- [ASSIGNMENT]:
From the data below, restate every line word for word.

- [SOURCE DATA]:
· · ·

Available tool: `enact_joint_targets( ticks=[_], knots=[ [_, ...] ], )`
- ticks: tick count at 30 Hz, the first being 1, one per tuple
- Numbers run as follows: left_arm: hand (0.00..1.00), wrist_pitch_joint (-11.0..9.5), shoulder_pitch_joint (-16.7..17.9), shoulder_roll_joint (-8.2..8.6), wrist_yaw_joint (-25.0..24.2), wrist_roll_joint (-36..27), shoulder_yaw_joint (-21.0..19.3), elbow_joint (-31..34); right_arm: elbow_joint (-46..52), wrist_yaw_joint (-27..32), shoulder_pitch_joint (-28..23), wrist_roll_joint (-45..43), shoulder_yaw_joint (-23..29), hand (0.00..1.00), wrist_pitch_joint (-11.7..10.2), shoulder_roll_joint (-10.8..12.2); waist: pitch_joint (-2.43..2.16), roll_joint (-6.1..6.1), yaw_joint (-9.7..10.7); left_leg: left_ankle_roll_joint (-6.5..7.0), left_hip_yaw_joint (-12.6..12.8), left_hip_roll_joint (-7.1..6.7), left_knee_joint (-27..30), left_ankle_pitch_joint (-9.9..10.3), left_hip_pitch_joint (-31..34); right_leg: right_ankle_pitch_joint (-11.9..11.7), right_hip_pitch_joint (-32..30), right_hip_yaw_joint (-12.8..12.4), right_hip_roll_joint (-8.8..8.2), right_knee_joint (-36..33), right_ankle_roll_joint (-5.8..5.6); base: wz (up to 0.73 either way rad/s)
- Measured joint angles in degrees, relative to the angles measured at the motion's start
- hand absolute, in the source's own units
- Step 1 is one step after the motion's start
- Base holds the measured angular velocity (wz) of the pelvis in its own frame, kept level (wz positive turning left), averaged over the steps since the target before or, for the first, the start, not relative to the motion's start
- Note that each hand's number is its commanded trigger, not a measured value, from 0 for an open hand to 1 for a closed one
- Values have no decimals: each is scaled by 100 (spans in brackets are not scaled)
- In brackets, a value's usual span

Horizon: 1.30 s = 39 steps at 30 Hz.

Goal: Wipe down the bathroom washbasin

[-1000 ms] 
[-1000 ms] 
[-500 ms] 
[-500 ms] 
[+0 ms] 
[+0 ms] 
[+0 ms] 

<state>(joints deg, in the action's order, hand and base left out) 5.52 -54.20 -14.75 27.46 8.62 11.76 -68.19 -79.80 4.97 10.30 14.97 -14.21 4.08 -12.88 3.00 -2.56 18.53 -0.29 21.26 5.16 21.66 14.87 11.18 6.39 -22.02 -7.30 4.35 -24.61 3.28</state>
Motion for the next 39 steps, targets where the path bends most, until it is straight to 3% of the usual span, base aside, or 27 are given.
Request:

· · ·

- [RESULT OF THE TASK]:
Available tool: `enact_joint_targets( ticks=[_], knots=[ [_, ...] ], )`
- ticks: tick count at 30 Hz, the first being 1, one per tuple
- Numbers run as follows: left_arm: hand (0.00..1.00), wrist_pitch_joint (-11.0..9.5), shoulder_pitch_joint (-16.7..17.9), shoulder_roll_joint (-8.2..8.6), wrist_yaw_joint (-25.0..24.2), wrist_roll_joint (-36..27), shoulder_yaw_joint (-21.0..19.3), elbow_joint (-31..34); right_arm: elbow_joint (-46..52), wrist_yaw_joint (-27..32), shoulder_pitch_joint (-28..23), wrist_roll_joint (-45..43), shoulder_yaw_joint (-23..29), hand (0.00..1.00), wrist_pitch_joint (-11.7..10.2), shoulder_roll_joint (-10.8..12.2); waist: pitch_joint (-2.43..2.16), roll_joint (-6.1..6.1), yaw_joint (-9.7..10.7); left_leg: left_ankle_roll_joint (-6.5..7.0), left_hip_yaw_joint (-12.6..12.8), left_hip_roll_joint (-7.1..6.7), left_knee_joint (-27..30), left_ankle_pitch_joint (-9.9..10.3), left_hip_pitch_joint (-31..34); right_leg: right_ankle_pitch_joint (-11.9..11.7), right_hip_pitch_joint (-32..30), right_hip_yaw_joint (-12.8..12.4), right_hip_roll_joint (-8.8..8.2), right_knee_joint (-36..33), right_ankle_roll_joint (-5.8..5.6); base: wz (up to 0.73 either way rad/s)
- Measured joint angles in degrees, relative to the angles measured at the motion's start
- hand absolute, in the source's own units
- Step 1 is one step after the motion's start
- Base holds the measured angular velocity (wz) of the pelvis in its own frame, kept level (wz positive turning left), averaged over the steps since the target before or, for the first, the start, not relative to the motion's start
- Note that each hand's number is its commanded trigger, not a measured value, from 0 for an open hand to 1 for a closed one
- Values have no decimals: each is scaled by 100 (spans in brackets are not scaled)
- In brackets, a value's usual span

Horizon: 1.30 s = 39 steps at 30 Hz.

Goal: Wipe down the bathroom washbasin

[-1000 ms] 
[-1000 ms] 
[-500 ms] 
[-500 ms] 
[+0 ms] 
[+0 ms] 
[+0 ms] 

<state>(joints deg, in the action's order, hand and base left out) 5.52 -54.20 -14.75 27.46 8.62 11.76 -68.19 -79.80 4.97 10.30 14.97 -14.21 4.08 -12.88 3.00 -2.56 18.53 -0.29 21.26 5.16 21.66 14.87 11.18 6.39 -22.02 -7.30 4.35 -24.61 3.28</state>
Motion for the next 39 steps, targets where the path bends most, until it is straight to 3% of the usual span, base aside, or 27 are given.
Request:

The answer contains nothing more.